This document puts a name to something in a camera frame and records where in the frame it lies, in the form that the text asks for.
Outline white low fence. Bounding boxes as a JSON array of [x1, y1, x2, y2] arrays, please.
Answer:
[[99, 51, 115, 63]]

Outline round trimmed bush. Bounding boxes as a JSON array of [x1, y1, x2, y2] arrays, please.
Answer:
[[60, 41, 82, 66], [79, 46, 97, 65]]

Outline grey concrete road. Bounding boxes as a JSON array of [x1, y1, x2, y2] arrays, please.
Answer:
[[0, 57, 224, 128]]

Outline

===

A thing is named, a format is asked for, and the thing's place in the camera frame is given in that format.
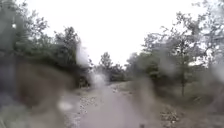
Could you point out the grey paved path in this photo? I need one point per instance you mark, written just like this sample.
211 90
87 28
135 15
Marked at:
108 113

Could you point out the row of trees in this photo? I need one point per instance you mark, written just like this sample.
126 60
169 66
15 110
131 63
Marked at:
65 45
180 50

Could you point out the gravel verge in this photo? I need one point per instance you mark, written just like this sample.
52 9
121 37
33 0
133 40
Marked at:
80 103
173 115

===

> **EXERCISE OBJECTIVE**: Pull every line containing the word "boxes" out of the listing.

> **TASK OUTPUT**:
Outline white low fence. Bounding boxes as a JSON array of [x1, y1, x2, y2] arrays, please.
Outline round trimmed bush. Bounding boxes as a JSON array of [x1, y1, x2, y2] arrays, please.
Outline grey concrete road. Bounding boxes as a JSON array of [x1, y1, x2, y2] arrays, please.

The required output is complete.